С одной стороны, мы здесь опять сталкиваемся все с той же дихотомией между тем, «что есть», и тем, «что должно быть», между фактами и ценностями, между позитивным и нормативным, и это вызывает те же затруднения, которые вытекают из перечисленных различий. Точно так же, как мы ранее отстаивали необходимость четкого разграничения между позитивной и нормативной экономической теорией как вносящую ясность полезную методологическую конвенцию, мы могли бы одобрить и содержащийся в учебниках образ экономического советника правительств, тщательно прячущего от посторонних глаз свои ценностные суждения как идеал, к которому нужно стремиться, но не описание того, что имеет место на самом деле. Именно это имел в виду Роббинс, когда предупреждал коллег о том, что экономисты как таковые
не имеют права рекомендовать то или иное направление государственной политики.С другой стороны, здесь возникают проблемы, выходящие за рамки обычных затруднений, связанных с проведением границы между позитивным и нормативным. Согласно нашему представлению, экономист указывает набор возможных альтернатив, а затем человек, принимающий решение,
выбирает лучшую альтернативу из этого набора в свете своей функции предпочтений. Однако, к сожалению, политики обычно обращаются к экономистам не только для того, чтобы прояснить функцию возможностей, но и за советами в отношении функции предпочтений. Человек, принимающий решение, ждет рекомендаций как в области средств, так и в области целей. Но каким образом экономист может выяснить функцию предпочтений лица, принимающего решение, не навязывая ему свою собственную? Попытка спросить его самого будет встречена с недоумением: если лицо, принимающее решение, — политик, он прежде всего занят максимизацией электоральной поддержки, а этого легче всего достичь, формулируя цели по возможности туманно, а не открывая их. Точно так же экономист не может выявить функцию предпочтений политика, изучая его прошлое поведение: политик может проявлять непоследовательность в выборе; со временем он может изменить свою функцию предпочтений, обучаясь на опыте; кроме того, меняются сами обстоятельства, и это еще больше затрудняет дело. Более того, представление о единственном человеке, принимающем решение, в любом случае является удобной фикцией: обычно решения в публичной политике принимаются коллективно, и члены команды вполне могут расходиться во мнениях по поводу целей, которые необходимо преследовать; поэтому следующие друг за другом политические меры могут выражать конфликтующие цели, в зависимости от того, какой член команды имеет превосходство в данный момент. Но если экономист не может выявить функцию предпочтений, лежащую в основе политических решений, он не может ни оценивать прошлые решения, ни улучшать будущие.Дальнейшие размышления в этом направлении заставляют предположить, что с пуристским взглядом, проводящим жесткую границу между целями и средствами публичной политики а 1а
Роббинс, и в самом деле что–то не так. Согласно этому взгляду, лица, принимающие решения, вначале определяют свои цели, а затем ищут меры, с помощью которых эти цели могут быть достигнуты. На самом же деле, любой принимающий решения человек начинает с той политики, которая уже проводится, и постепенно определяет свои цели в свете приобретаемого опыта. Иными словами, люди, принимающие решения, не пытаются получить, что хотят; они скорее учатся хотеть, оценивая то, что получают. Цели и средства неразрывно связаны, и оценивая прошлые решения или давая технические советы по поводу решений будущих, мы тщетно ищем функцию общественных предпочтений там, где ее нет.Этот взгляд на принятие решений, так отличающийся от классического, изложенного в учебниках, в последнее время активно отстаивали некоторые экономисты и политологи. В качестве примера приведем работу Брэйбрука и Линдблума «Стратегия решения», имеющую поясняющий подзаголовок — «Оценка политики как социальный процесс» (Braybrooke D. and Lindblom C.E., 1963)[93]
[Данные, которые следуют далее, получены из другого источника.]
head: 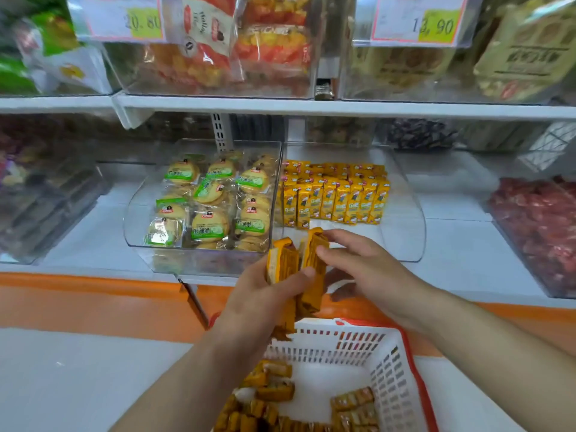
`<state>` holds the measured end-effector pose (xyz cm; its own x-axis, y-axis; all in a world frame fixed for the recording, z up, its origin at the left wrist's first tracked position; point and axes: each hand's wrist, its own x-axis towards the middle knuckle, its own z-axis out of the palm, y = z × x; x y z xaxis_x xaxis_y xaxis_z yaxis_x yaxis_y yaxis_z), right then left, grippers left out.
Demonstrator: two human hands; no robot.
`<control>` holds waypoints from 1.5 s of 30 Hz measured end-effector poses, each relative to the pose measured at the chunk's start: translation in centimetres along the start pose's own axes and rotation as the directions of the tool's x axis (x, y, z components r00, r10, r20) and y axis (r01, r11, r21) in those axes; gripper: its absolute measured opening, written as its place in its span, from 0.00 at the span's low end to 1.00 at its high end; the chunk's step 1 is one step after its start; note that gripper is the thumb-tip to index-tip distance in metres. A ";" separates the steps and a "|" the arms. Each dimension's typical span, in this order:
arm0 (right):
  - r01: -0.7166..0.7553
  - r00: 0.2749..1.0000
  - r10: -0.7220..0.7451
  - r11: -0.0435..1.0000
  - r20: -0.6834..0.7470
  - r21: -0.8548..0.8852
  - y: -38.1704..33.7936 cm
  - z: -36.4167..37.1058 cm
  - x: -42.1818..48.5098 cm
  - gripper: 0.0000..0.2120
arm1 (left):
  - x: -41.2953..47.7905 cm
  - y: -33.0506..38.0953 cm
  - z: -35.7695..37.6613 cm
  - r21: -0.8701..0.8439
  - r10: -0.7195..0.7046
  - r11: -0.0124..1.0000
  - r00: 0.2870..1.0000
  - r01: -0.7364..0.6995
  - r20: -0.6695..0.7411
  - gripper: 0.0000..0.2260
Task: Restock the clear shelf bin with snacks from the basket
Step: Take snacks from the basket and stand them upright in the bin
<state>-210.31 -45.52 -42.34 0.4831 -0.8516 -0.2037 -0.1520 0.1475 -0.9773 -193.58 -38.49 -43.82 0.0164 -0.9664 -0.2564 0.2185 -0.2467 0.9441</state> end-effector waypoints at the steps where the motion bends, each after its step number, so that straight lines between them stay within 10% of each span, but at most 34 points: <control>1: -0.010 1.000 0.010 0.999 0.005 0.034 0.2 -0.1 -0.2 0.10 | 0.0 -0.1 0.3 -0.005 0.000 1.000 1.000 0.000 0.011 0.12; 15: 0.030 0.985 -0.025 0.999 -0.168 0.028 0.5 -2.5 -0.6 0.29 | -0.8 -0.7 1.6 0.179 0.069 0.981 0.998 -0.069 0.008 0.13; 24: 0.093 0.995 -0.084 0.979 -0.053 0.184 -0.1 -1.4 -0.5 0.17 | -0.7 0.1 -0.1 0.140 0.127 0.985 0.979 -0.105 -0.157 0.13; 31: 0.180 0.928 -0.154 0.983 -0.340 0.046 -1.6 -3.1 3.3 0.15 | 0.1 0.9 -2.6 0.128 0.144 0.986 0.946 -0.111 -0.291 0.09; 40: -0.040 0.869 -0.262 0.809 -0.421 -0.586 0.9 -6.3 14.2 0.23 | 0.7 0.8 -4.3 0.135 0.173 0.980 0.966 -0.148 -0.194 0.21; 45: -0.085 0.855 -0.260 0.784 -0.450 -0.614 2.6 -6.5 17.6 0.19 | 0.7 0.9 -4.6 0.126 0.149 0.984 0.965 -0.124 -0.216 0.18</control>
<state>-207.75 -63.41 -48.10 0.0644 -0.9923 0.1060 -0.6901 -0.1210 -0.7135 -188.86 -39.10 -44.13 0.2593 -0.9538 -0.1515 0.0897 -0.1324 0.9871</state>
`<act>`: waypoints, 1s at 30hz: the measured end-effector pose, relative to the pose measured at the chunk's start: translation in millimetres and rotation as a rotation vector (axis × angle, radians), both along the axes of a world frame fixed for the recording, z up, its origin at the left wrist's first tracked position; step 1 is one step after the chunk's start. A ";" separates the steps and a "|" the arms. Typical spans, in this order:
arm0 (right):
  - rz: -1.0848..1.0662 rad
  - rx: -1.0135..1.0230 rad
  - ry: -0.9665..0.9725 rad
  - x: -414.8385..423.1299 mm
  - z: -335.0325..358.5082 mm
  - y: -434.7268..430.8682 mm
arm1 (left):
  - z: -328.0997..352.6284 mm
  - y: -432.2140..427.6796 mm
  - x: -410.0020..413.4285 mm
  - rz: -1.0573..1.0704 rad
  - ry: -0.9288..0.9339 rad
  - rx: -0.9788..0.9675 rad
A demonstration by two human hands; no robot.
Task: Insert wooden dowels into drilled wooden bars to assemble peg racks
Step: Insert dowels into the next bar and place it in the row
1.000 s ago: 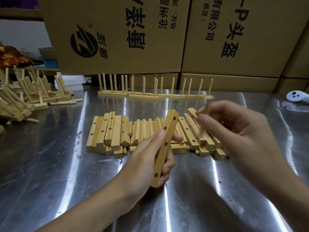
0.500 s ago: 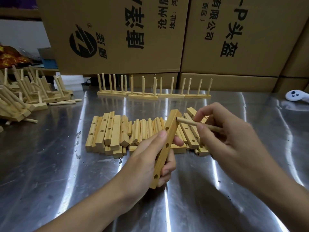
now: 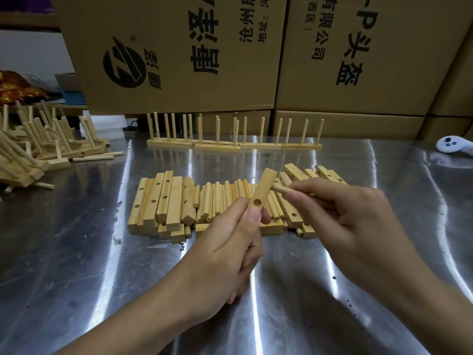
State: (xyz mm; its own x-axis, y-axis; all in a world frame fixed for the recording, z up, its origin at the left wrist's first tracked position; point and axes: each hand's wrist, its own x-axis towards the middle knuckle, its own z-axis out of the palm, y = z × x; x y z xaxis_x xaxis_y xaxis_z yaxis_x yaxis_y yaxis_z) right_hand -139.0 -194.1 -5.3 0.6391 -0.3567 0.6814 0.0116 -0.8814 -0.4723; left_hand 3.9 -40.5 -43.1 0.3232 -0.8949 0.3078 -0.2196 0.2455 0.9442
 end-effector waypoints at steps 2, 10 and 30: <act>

. Брэйбрук и Линдблум отвергают любые всеобъемлющие подходы к анализу принятия решений, содержащие попытку описать глобальные правила принятия оптимальных решений. Вместо этого они отстаивают, по их выражению, частичный (disjointed) инкрементализм: частичный, потому что решения принимаются не одним махом, а по частям, и инкрементализм, поскольку рассматривается только ограниченный ряд политических мер, лишь незначительно отличающихся от существующих; частичный инкрементализм не просто приспосабливает средства к достижению целей, но исследует цели в процессе применения средств, фактически выбирая средства и цели одновременно.